Validate JSON Resume from GitHub Actions

#github #github-actions #json-resume

JSON resume is an open standard for machine (and human) readable CVs. It lets you represent your CV in the JSON format inside a .json file, and provides a fairly complete schema for validating its content. This makes it easy for you to focus on the contents of your CV instead of worrying about formatting. Additionally, putting your CV in a plaintext file lends itself well to version control (eg. git).

In this guide, we'll describe how you can validate the contents of your CV file (assumed in this guide to be cv.json) against the JSON resume schema, and enable continuous integration for this validation in Github Actions.

Prerequisites

This guide assumes that your CV is checked in to a Git repository that is hosted on Github. The name of the CV file generally does not matter; for the remainder of this article we'll assume the file name to be cv.json.

Workflow on Local Development

On your local machine, the validation can be done using the txtcv CLI. The first step is to install the CLI via Homebrew.

$ brew install txtcv/tap/txtcv

Once brew is done installing the CLI, you can validate any file using the validate command.

$ txtcv validate --filename cv.json
cv.json is valid

If the contents of the file are valid, the CLI will print out a message accordingly and exit with a status code of 0. If the file contains an errors, the CLI will tell you exactly what is wrong.

Workflow on Github Actions

The workflow on Github Actions is very similar to the one on the local machine.

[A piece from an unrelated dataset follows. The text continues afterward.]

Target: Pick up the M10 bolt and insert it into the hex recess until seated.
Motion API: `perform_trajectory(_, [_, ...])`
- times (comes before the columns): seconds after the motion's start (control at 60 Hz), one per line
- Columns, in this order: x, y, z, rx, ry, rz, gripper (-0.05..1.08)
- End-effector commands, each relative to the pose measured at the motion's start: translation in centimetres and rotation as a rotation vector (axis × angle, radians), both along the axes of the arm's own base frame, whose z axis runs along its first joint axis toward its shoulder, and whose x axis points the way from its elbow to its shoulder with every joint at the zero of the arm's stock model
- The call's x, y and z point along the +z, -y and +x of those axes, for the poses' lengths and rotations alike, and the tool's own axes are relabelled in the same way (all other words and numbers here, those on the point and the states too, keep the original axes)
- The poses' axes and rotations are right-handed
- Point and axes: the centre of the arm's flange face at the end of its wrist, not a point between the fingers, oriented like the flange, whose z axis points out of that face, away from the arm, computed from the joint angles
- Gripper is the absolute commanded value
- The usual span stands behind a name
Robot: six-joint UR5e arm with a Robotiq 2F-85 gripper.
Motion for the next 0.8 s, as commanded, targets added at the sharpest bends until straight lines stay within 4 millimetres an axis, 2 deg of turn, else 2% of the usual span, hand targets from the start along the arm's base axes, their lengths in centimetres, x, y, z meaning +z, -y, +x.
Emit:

We need to instruct Github Actions to install the CLI using brew and then run the CLI's validate command. Luckily, Homebrew is available on the runner machines that Github hosts, which makes the whole workflow definition even more concise.

Here's a sample workflow definition that you can copy and paste:

name: Validate CV

on:
  push:
    branches:
      - main

jobs:
  validate:
    runs-on: macos-latest
    steps:
      - uses: actions/checkout@v4

      - name: Install txtcv CLI
        run: brew install txtcv/tap/txtcv

      - name: Validate JSON Resume
        run: txtcv validate --filename cv.json

Alternatively, we've provided a public workflow definition under https://github.com/txtcv/actions-validate for validating CV files, that performs the same steps as the ones shown in the previous YAML file. The advantage is that your workflow will have less steps. Here's a sample workflow definition using the action available from the txtcv/actions-validate repository:

name: Validate CV

on:
  push:
    branches:
      - main

jobs:
  validate:
    uses: txtcv/actions-validate@main
    with:
      cv_path: cv.json

As mentioned earlier, txtcv validate exits non-zero on schema errors, in which case this workflow definition would make the CI red. Feel free to adjust the workflow definition as per your specific requirements.

Conclusion

In the sections above, we described a fast and lightweight way to validate JSON resume backed CV files, both in local development as well as in Github Actions, using the txtcv CLI. We hope that this guide was helpful!